Subsequently, Mrs. Smith used the loan proceeds to invest in the DLG notes. After Mrs.
Smith's loan was closed, Hamminga provided information regarding Mrs. Smith's loan
number, account number, and mortgage payment to ABC although this was not his normal
custom. Hamminga communicated this information to ABC to facilitate DLG's payment of
Mrs. Smith's mortgage as she had agreed. All other communications between the
companies were according to Hamminga's normal business practices.
{¶ 8} Eventually, DLG ceased paying Mrs. Smith's mortgage.
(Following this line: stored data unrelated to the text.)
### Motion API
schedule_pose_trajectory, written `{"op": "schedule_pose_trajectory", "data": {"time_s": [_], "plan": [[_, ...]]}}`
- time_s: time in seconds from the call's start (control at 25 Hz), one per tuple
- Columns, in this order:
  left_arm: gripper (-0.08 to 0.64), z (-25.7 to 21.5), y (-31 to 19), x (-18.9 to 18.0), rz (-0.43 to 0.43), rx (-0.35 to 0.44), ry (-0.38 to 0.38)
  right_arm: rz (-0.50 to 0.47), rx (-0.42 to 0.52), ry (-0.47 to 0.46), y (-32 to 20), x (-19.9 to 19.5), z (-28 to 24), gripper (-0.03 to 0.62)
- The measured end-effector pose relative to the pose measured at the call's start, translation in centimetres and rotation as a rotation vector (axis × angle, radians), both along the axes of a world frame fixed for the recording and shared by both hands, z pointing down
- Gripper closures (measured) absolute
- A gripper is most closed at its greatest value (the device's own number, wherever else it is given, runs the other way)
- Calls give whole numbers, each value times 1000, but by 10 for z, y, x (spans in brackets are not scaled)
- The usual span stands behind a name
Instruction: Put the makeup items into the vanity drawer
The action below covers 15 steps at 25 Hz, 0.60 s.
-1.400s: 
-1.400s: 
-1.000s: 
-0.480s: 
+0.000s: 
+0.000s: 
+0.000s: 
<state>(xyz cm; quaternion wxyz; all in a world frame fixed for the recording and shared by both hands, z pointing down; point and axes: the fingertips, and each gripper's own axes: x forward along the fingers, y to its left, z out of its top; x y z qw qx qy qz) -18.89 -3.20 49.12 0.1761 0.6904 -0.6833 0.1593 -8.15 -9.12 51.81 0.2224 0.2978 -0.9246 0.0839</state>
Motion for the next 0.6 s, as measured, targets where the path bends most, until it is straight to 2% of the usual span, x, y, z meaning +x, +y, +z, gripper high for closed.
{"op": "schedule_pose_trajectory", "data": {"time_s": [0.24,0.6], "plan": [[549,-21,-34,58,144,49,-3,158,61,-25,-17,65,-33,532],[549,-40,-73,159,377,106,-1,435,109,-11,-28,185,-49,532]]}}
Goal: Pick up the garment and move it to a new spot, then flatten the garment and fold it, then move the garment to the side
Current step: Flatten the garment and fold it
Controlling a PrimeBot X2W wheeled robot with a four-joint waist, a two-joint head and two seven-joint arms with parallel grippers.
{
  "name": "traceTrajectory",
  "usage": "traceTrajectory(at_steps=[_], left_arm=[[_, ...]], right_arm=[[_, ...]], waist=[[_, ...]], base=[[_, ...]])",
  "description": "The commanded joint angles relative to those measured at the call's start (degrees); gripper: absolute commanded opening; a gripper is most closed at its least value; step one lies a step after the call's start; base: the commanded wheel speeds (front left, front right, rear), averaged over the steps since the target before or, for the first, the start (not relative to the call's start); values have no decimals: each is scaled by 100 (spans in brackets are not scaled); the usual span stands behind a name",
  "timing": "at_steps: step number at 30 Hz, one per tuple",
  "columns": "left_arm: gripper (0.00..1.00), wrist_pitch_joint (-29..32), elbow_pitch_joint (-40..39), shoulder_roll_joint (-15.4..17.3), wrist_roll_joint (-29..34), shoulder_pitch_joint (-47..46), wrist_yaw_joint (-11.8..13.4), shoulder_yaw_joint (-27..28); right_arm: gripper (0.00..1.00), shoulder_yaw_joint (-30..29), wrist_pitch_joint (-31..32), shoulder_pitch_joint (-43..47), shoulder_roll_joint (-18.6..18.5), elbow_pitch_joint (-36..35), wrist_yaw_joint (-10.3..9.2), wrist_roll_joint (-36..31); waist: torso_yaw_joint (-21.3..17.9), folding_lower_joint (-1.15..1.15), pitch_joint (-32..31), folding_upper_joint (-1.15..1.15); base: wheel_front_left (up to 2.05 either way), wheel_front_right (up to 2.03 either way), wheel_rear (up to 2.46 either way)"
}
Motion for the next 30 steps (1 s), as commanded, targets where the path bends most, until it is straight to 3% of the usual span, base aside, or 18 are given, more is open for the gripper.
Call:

Following a SEC
investigation, DLG was placed into a receivership in March of 2009. In December 2010,
Wells Fargo filed a complaint for foreclosure.1 Mrs. Smith responded and filed a third-party
complaint against AmeriFirst and Hamminga alleging, among other things, that the parties
participated in and aided the illegal sale of unregistered securities. In July 2011, Mrs. Smith
passed away and her son, Donald Ray Smith, as the executor of her estate, proceeded with
the suit. AmeriFirst and Hamminga moved for summary judgment on all the claims against
them. On March 12, 2012, the trial court granted AmeriFirst and Hamminga's motion for
summary judgment.
{¶ 9} Executor now appeals, raising two assignments of error.
{¶ 10} Assignment of Error No. 1:
{¶ 11} THE TRIAL COURT ERRED IN IMPLICITY OVERRULING [EXECUTOR'S]
MOTION TO STRIKE THE AFFIDAVIT OF JASON JUBERG.
1. Mrs. Smith initially filed a suit against AmeriFirst and Hamminga in a separate, earlier action. However, this
case was voluntarily dismissed.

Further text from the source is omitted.